■ Records for this task
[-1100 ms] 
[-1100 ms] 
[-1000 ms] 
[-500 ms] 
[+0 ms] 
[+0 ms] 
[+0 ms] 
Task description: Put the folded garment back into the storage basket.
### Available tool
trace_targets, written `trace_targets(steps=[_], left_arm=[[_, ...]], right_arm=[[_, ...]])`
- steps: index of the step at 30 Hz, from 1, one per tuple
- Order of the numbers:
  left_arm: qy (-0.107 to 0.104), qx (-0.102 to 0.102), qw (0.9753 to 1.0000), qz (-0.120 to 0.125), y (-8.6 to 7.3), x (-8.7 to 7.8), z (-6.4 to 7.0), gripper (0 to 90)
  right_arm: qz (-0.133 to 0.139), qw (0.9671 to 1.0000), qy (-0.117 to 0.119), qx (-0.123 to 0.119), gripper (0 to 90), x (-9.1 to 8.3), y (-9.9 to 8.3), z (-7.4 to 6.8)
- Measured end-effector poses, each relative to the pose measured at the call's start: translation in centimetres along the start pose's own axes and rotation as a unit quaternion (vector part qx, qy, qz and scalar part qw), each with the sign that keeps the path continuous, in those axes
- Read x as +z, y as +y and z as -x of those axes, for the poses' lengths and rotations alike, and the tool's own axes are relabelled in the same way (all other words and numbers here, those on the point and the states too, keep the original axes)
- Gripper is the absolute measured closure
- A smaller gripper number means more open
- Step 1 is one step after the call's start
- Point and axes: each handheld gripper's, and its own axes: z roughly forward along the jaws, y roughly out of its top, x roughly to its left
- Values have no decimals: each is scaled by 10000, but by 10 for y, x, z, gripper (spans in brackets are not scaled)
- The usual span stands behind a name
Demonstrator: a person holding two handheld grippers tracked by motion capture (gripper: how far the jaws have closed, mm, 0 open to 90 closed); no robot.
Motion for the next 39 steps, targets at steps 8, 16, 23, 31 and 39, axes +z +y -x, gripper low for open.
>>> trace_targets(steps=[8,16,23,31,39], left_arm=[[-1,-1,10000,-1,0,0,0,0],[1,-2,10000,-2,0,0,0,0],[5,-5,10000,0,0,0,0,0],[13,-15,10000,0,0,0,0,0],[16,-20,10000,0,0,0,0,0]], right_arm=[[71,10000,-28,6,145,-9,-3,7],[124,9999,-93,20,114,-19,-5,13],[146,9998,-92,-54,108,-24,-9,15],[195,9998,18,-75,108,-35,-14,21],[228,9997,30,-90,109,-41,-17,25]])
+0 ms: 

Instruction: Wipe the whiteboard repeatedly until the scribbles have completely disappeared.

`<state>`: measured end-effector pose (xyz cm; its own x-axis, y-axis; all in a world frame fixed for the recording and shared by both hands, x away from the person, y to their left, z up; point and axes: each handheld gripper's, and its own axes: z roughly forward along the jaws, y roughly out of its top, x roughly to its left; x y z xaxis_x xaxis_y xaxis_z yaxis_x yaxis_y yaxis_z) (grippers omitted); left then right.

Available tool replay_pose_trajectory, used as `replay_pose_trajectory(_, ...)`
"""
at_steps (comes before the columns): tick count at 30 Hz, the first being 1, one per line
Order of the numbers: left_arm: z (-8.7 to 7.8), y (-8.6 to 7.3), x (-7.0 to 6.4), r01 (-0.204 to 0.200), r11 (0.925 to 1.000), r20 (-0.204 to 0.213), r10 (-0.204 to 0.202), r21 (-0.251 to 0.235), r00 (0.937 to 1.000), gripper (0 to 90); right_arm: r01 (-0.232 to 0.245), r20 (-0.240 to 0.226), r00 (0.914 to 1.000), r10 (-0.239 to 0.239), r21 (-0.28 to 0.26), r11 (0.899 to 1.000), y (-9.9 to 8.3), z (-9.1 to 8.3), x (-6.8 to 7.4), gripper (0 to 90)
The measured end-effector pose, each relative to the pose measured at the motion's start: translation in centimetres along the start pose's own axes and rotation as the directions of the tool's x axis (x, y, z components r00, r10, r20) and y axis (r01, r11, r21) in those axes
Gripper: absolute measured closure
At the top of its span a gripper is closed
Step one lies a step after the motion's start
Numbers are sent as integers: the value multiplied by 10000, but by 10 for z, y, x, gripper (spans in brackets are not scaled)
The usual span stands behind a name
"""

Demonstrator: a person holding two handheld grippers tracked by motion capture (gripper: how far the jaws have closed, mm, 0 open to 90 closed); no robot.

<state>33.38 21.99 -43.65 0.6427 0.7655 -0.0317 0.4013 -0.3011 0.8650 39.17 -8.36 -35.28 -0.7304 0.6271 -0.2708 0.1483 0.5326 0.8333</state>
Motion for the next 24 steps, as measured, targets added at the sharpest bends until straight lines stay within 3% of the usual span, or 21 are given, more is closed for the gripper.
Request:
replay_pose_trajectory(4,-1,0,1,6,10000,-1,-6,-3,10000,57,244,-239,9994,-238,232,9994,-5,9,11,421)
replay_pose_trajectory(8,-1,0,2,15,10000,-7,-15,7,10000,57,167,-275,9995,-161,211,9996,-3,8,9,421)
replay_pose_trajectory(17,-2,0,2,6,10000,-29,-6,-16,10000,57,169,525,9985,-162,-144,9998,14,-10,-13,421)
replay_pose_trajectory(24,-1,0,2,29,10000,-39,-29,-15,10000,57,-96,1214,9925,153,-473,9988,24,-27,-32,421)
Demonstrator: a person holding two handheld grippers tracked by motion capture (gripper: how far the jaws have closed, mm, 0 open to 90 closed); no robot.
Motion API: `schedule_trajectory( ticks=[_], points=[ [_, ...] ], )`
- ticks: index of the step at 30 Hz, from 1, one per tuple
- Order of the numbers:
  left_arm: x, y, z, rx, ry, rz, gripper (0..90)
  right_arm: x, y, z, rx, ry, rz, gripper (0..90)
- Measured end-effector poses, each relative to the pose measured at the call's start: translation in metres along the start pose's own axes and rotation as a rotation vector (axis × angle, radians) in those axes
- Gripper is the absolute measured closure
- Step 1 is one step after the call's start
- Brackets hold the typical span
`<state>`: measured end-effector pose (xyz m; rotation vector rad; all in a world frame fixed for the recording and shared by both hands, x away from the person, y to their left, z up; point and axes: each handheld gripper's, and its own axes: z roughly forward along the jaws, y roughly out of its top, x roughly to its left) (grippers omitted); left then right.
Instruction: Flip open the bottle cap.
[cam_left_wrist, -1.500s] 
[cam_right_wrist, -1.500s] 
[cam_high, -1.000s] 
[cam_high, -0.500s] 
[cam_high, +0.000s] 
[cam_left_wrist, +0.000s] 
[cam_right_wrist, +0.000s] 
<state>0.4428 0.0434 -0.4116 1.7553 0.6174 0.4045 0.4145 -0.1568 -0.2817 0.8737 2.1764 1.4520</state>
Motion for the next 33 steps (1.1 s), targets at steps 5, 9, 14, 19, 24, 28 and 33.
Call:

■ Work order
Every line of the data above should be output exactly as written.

■ Expected answer
[-1100 ms] 
[-1100 ms] 
[-1000 ms] 
[-500 ms] 
[+0 ms] 
[+0 ms] 
[+0 ms] 
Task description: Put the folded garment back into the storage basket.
### Available tool
trace_targets, written `trace_targets(steps=[_], left_arm=[[_, ...]], right_arm=[[_, ...]])`
- steps: index of the step at 30 Hz, from 1, one per tuple
- Order of the numbers:
  left_arm: qy (-0.107 to 0.104), qx (-0.102 to 0.102), qw (0.9753 to 1.0000), qz (-0.120 to 0.125), y (-8.6 to 7.3), x (-8.7 to 7.8), z (-6.4 to 7.0), gripper (0 to 90)
  right_arm: qz (-0.133 to 0.139), qw (0.9671 to 1.0000), qy (-0.117 to 0.119), qx (-0.123 to 0.119), gripper (0 to 90), x (-9.1 to 8.3), y (-9.9 to 8.3), z (-7.4 to 6.8)
- Measured end-effector poses, each relative to the pose measured at the call's start: translation in centimetres along the start pose's own axes and rotation as a unit quaternion (vector part qx, qy, qz and scalar part qw), each with the sign that keeps the path continuous, in those axes
- Read x as +z, y as +y and z as -x of those axes, for the poses' lengths and rotations alike, and the tool's own axes are relabelled in the same way (all other words and numbers here, those on the point and the states too, keep the original axes)
- Gripper is the absolute measured closure
- A smaller gripper number means more open
- Step 1 is one step after the call's start
- Point and axes: each handheld gripper's, and its own axes: z roughly forward along the jaws, y roughly out of its top, x roughly to its left
- Values have no decimals: each is scaled by 10000, but by 10 for y, x, z, gripper (spans in brackets are not scaled)
- The usual span stands behind a name
Demonstrator: a person holding two handheld grippers tracked by motion capture (gripper: how far the jaws have closed, mm, 0 open to 90 closed); no robot.
Motion for the next 39 steps, targets at steps 8, 16, 23, 31 and 39, axes +z +y -x, gripper low for open.
>>> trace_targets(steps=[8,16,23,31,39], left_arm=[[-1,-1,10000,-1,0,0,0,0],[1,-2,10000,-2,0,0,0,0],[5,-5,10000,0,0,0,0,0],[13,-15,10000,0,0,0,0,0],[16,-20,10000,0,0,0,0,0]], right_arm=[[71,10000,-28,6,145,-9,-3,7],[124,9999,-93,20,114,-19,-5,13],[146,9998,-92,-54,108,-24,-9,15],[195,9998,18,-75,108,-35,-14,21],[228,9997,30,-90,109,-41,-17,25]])
+0 ms: 

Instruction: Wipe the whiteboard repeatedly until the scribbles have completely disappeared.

`<state>`: measured end-effector pose (xyz cm; its own x-axis, y-axis; all in a world frame fixed for the recording and shared by both hands, x away from the person, y to their left, z up; point and axes: each handheld gripper's, and its own axes: z roughly forward along the jaws, y roughly out of its top, x roughly to its left; x y z xaxis_x xaxis_y xaxis_z yaxis_x yaxis_y yaxis_z) (grippers omitted); left then right.

Available tool replay_pose_trajectory, used as `replay_pose_trajectory(_, ...)`
"""
at_steps (comes before the columns): tick count at 30 Hz, the first being 1, one per line
Order of the numbers: left_arm: z (-8.7 to 7.8), y (-8.6 to 7.3), x (-7.0 to 6.4), r01 (-0.204 to 0.200), r11 (0.925 to 1.000), r20 (-0.204 to 0.213), r10 (-0.204 to 0.202), r21 (-0.251 to 0.235), r00 (0.937 to 1.000), gripper (0 to 90); right_arm: r01 (-0.232 to 0.245), r20 (-0.240 to 0.226), r00 (0.914 to 1.000), r10 (-0.239 to 0.239), r21 (-0.28 to 0.26), r11 (0.899 to 1.000), y (-9.9 to 8.3), z (-9.1 to 8.3), x (-6.8 to 7.4), gripper (0 to 90)
The measured end-effector pose, each relative to the pose measured at the motion's start: translation in centimetres along the start pose's own axes and rotation as the directions of the tool's x axis (x, y, z components r00, r10, r20) and y axis (r01, r11, r21) in those axes
Gripper: absolute measured closure
At the top of its span a gripper is closed
Step one lies a step after the motion's start
Numbers are sent as integers: the value multiplied by 10000, but by 10 for z, y, x, gripper (spans in brackets are not scaled)
The usual span stands behind a name
"""

Demonstrator: a person holding two handheld grippers tracked by motion capture (gripper: how far the jaws have closed, mm, 0 open to 90 closed); no robot.

<state>33.38 21.99 -43.65 0.6427 0.7655 -0.0317 0.4013 -0.3011 0.8650 39.17 -8.36 -35.28 -0.7304 0.6271 -0.2708 0.1483 0.5326 0.8333</state>
Motion for the next 24 steps, as measured, targets added at the sharpest bends until straight lines stay within 3% of the usual span, or 21 are given, more is closed for the gripper.
Request:
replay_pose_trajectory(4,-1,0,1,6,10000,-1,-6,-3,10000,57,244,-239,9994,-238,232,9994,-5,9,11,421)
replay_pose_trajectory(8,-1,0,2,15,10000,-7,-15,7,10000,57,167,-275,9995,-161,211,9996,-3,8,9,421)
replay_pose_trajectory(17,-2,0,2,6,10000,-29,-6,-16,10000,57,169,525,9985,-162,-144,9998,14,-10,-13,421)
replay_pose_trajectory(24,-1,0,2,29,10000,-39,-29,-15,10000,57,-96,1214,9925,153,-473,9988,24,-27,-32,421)
Demonstrator: a person holding two handheld grippers tracked by motion capture (gripper: how far the jaws have closed, mm, 0 open to 90 closed); no robot.
Motion API: `schedule_trajectory( ticks=[_], points=[ [_, ...] ], )`
- ticks: index of the step at 30 Hz, from 1, one per tuple
- Order of the numbers:
  left_arm: x, y, z, rx, ry, rz, gripper (0..90)
  right_arm: x, y, z, rx, ry, rz, gripper (0..90)
- Measured end-effector poses, each relative to the pose measured at the call's start: translation in metres along the start pose's own axes and rotation as a rotation vector (axis × angle, radians) in those axes
- Gripper is the absolute measured closure
- Step 1 is one step after the call's start
- Brackets hold the typical span
`<state>`: measured end-effector pose (xyz m; rotation vector rad; all in a world frame fixed for the recording and shared by both hands, x away from the person, y to their left, z up; point and axes: each handheld gripper's, and its own axes: z roughly forward along the jaws, y roughly out of its top, x roughly to its left) (grippers omitted); left then right.
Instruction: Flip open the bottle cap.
[cam_left_wrist, -1.500s] 
[cam_right_wrist, -1.500s] 
[cam_high, -1.000s] 
[cam_high, -0.500s] 
[cam_high, +0.000s] 
[cam_left_wrist, +0.000s] 
[cam_right_wrist, +0.000s] 
<state>0.4428 0.0434 -0.4116 1.7553 0.6174 0.4045 0.4145 -0.1568 -0.2817 0.8737 2.1764 1.4520</state>
Motion for the next 33 steps (1.1 s), targets at steps 5, 9, 14, 19, 24, 28 and 33.
Call:

There is nothing more to this answer.